Look through the entries for the string "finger" and copy every line where it shows up.

[Dataset entries]
######
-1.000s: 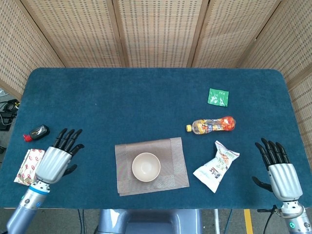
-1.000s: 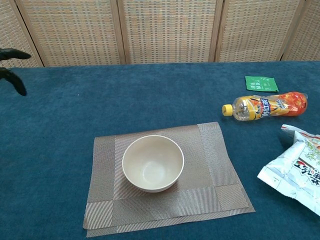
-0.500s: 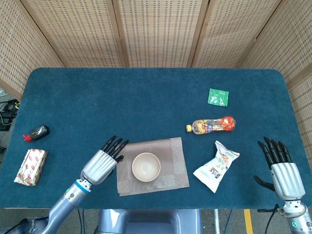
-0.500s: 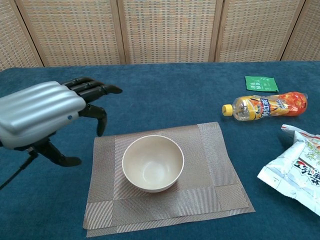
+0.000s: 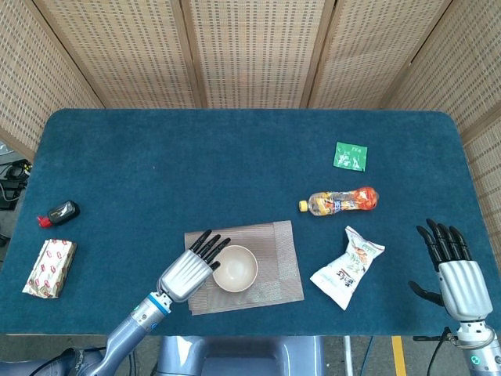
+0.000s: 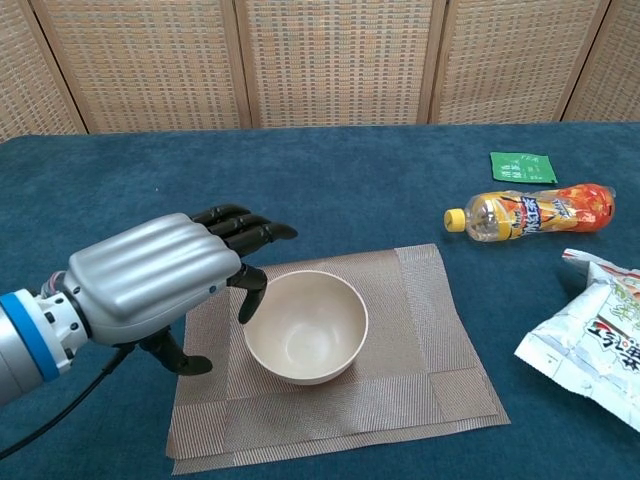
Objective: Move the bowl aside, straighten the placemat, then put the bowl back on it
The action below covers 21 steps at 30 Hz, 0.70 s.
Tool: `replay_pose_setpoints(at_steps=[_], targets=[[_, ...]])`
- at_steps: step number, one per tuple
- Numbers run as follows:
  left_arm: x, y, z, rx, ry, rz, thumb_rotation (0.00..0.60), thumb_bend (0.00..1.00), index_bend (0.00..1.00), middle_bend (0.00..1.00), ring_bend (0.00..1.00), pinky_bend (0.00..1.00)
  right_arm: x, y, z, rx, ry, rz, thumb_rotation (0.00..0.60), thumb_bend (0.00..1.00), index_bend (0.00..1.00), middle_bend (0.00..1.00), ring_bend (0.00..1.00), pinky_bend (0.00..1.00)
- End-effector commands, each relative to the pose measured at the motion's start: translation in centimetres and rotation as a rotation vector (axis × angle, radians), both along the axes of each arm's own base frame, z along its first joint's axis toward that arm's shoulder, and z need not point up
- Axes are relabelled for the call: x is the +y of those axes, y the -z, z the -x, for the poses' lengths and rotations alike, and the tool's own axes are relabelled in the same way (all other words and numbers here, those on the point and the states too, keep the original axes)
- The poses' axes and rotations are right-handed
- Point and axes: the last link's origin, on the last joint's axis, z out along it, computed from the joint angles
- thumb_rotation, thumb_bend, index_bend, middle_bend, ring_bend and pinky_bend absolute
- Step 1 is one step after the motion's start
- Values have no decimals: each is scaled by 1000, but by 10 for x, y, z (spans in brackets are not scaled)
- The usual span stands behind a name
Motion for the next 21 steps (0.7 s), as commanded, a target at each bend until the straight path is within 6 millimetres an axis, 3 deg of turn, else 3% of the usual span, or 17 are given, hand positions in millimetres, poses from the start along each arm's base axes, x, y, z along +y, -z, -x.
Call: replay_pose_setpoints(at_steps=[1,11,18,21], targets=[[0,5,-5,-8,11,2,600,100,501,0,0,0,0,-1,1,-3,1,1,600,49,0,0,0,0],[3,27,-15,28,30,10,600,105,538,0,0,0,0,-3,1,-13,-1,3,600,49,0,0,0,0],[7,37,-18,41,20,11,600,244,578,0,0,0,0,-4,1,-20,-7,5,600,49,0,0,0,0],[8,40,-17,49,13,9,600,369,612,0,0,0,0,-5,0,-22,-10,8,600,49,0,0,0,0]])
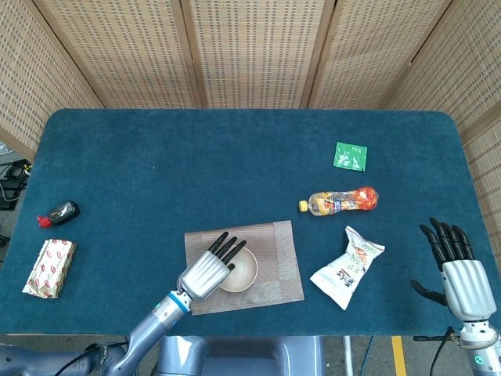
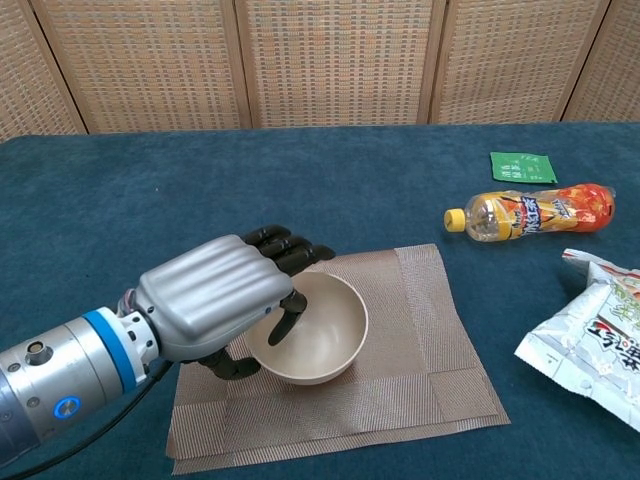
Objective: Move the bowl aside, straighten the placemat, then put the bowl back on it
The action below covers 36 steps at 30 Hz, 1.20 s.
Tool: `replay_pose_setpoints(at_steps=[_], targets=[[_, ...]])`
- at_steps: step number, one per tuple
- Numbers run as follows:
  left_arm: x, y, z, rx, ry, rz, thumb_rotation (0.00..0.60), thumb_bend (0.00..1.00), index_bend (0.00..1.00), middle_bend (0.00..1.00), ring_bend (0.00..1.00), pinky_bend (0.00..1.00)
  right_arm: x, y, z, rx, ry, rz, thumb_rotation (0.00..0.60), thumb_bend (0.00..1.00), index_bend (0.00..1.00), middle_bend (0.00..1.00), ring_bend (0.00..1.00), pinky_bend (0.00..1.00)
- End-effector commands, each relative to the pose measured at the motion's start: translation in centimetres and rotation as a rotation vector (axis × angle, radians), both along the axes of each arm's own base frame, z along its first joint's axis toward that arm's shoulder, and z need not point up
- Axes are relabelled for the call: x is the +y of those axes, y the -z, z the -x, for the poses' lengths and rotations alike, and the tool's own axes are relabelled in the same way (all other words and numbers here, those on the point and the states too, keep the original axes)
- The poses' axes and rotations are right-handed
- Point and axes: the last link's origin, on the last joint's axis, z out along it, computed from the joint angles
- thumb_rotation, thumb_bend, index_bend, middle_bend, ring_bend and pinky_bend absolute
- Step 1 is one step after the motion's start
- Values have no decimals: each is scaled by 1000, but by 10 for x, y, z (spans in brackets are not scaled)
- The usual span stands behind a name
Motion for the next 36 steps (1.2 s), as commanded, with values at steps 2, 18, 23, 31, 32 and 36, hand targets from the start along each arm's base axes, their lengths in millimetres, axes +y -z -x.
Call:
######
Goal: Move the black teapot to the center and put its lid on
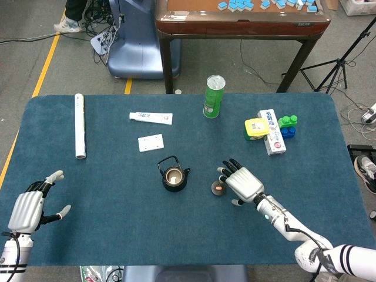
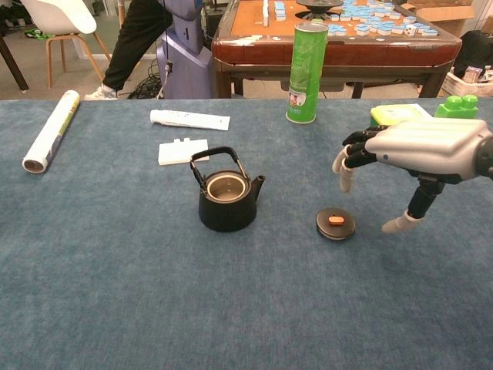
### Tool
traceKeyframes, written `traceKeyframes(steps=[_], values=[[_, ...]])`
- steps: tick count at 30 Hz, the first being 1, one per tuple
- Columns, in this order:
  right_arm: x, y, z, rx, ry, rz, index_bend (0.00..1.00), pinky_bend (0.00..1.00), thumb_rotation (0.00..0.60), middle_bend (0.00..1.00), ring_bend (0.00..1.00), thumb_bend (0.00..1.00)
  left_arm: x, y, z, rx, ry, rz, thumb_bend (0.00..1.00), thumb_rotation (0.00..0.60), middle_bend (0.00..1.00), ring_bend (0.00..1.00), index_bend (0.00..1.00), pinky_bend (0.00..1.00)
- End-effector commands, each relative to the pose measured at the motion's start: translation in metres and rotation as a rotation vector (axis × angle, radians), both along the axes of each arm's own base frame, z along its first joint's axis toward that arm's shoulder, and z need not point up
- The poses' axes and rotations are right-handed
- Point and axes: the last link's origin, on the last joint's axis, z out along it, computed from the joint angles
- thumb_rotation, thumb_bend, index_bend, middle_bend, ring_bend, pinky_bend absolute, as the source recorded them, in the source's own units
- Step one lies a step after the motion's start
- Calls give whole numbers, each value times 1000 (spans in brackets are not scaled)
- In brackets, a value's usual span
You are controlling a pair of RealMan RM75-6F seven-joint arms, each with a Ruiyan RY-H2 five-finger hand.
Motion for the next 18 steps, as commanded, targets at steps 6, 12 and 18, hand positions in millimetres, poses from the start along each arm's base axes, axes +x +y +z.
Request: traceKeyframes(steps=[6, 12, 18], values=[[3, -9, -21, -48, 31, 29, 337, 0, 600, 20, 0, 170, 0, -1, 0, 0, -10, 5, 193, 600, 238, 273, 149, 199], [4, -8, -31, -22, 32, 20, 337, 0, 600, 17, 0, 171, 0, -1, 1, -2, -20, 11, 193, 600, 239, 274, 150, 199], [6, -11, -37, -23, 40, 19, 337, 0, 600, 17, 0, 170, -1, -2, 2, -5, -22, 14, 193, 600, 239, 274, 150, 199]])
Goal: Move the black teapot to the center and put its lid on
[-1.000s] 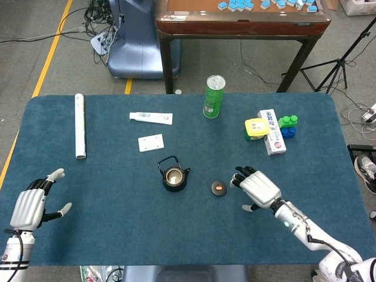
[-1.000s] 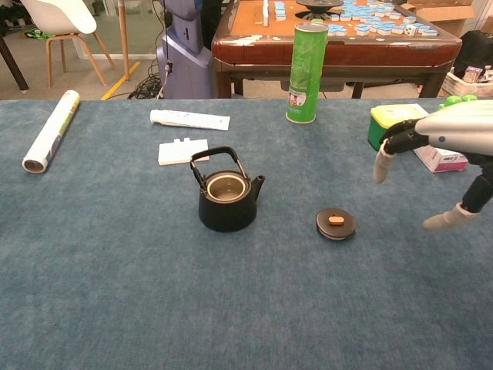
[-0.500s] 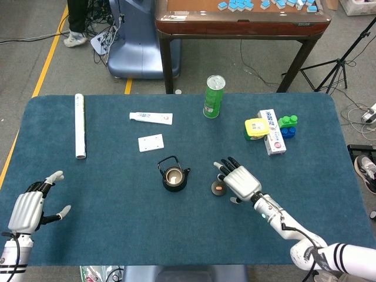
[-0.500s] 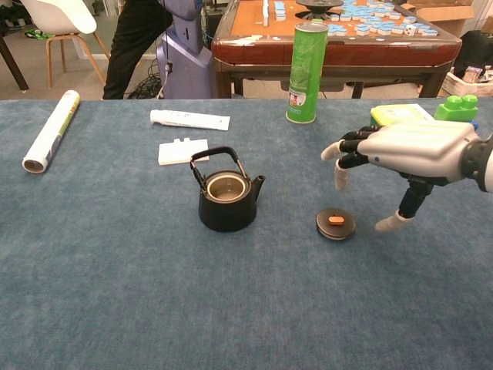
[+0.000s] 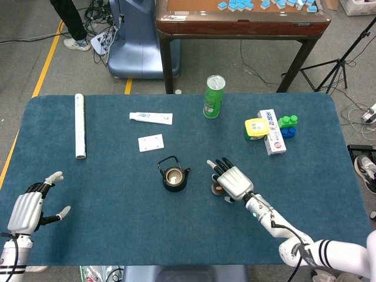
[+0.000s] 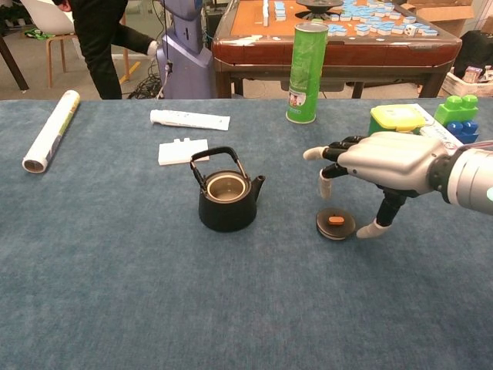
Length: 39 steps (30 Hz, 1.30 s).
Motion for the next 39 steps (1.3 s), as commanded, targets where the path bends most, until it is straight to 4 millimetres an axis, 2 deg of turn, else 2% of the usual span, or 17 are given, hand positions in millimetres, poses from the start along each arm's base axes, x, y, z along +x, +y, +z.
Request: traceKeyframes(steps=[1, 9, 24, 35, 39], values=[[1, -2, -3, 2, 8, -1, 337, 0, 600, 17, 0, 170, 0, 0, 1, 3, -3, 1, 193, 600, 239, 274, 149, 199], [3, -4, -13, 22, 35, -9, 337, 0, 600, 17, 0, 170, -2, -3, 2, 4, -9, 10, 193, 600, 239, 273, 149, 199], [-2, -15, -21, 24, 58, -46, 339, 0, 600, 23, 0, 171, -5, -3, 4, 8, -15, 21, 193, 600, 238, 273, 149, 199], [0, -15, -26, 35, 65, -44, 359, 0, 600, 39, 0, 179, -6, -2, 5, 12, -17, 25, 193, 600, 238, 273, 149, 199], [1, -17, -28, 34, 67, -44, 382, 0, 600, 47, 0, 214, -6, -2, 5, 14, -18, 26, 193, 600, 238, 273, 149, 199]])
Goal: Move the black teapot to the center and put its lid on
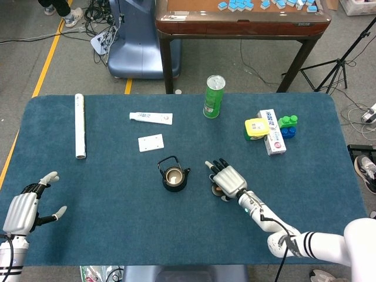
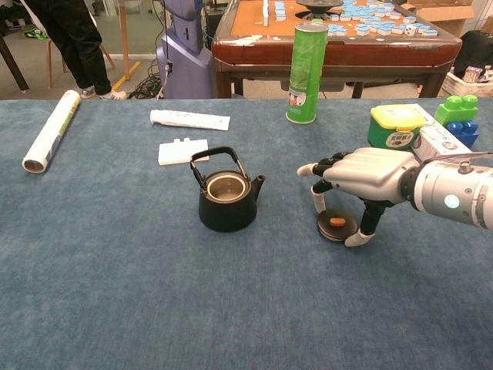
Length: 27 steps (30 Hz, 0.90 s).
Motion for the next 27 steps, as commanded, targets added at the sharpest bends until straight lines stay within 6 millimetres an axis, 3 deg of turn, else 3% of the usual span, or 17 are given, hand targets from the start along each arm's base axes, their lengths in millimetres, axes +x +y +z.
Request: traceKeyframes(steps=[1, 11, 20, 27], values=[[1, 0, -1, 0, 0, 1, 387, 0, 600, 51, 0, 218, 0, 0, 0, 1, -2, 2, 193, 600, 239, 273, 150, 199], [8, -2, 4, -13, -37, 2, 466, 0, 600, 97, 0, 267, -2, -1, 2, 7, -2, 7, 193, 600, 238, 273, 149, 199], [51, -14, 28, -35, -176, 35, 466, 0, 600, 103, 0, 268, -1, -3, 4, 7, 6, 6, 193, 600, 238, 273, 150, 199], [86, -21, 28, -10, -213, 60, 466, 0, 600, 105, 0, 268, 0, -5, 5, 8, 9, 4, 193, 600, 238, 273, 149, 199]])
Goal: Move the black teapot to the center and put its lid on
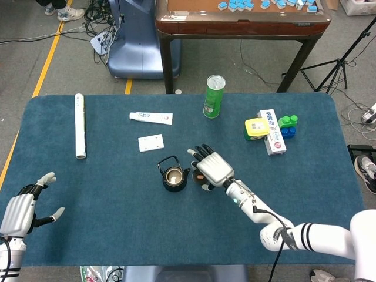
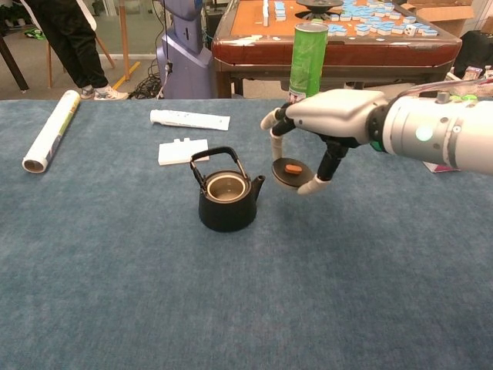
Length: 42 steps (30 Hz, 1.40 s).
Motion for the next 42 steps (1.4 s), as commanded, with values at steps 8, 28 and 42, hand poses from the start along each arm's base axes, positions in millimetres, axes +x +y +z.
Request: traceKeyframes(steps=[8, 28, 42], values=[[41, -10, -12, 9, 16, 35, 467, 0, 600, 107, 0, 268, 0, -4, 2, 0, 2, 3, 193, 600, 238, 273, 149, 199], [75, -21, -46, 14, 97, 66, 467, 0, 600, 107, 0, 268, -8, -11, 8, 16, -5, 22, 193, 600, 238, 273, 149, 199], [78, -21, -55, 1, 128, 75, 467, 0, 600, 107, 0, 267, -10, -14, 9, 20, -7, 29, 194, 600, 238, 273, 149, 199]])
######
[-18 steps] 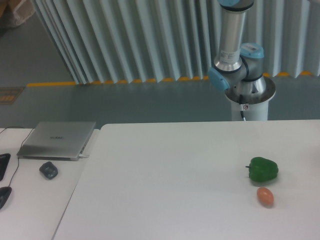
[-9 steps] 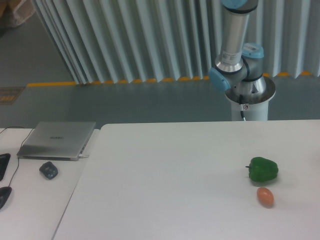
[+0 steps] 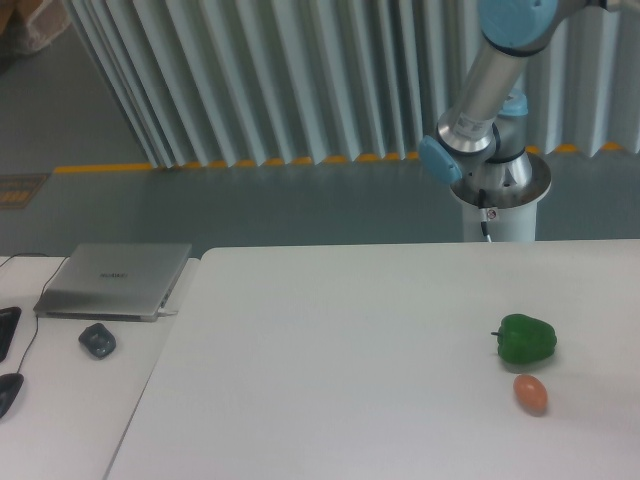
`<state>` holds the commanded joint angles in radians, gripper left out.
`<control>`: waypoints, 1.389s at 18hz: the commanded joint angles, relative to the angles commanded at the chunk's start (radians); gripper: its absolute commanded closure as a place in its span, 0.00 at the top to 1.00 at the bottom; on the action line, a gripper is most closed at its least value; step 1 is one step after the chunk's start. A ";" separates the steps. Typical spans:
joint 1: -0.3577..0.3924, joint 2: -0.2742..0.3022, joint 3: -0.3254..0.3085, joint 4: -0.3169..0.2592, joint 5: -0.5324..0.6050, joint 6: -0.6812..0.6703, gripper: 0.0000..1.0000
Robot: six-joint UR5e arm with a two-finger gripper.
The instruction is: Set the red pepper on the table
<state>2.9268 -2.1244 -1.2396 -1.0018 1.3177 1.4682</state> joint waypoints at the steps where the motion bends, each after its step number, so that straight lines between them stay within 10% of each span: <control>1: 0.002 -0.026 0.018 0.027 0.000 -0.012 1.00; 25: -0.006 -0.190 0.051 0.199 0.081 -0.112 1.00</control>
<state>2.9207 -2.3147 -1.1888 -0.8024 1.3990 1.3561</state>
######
### RESPONSE TO THIS TASK
You are controlling a pair of RealMan RM75-6F seven-joint arms, each with a Ruiyan RY-H2 five-finger hand.
Robot: six-joint UR5e arm with a two-finger gripper.

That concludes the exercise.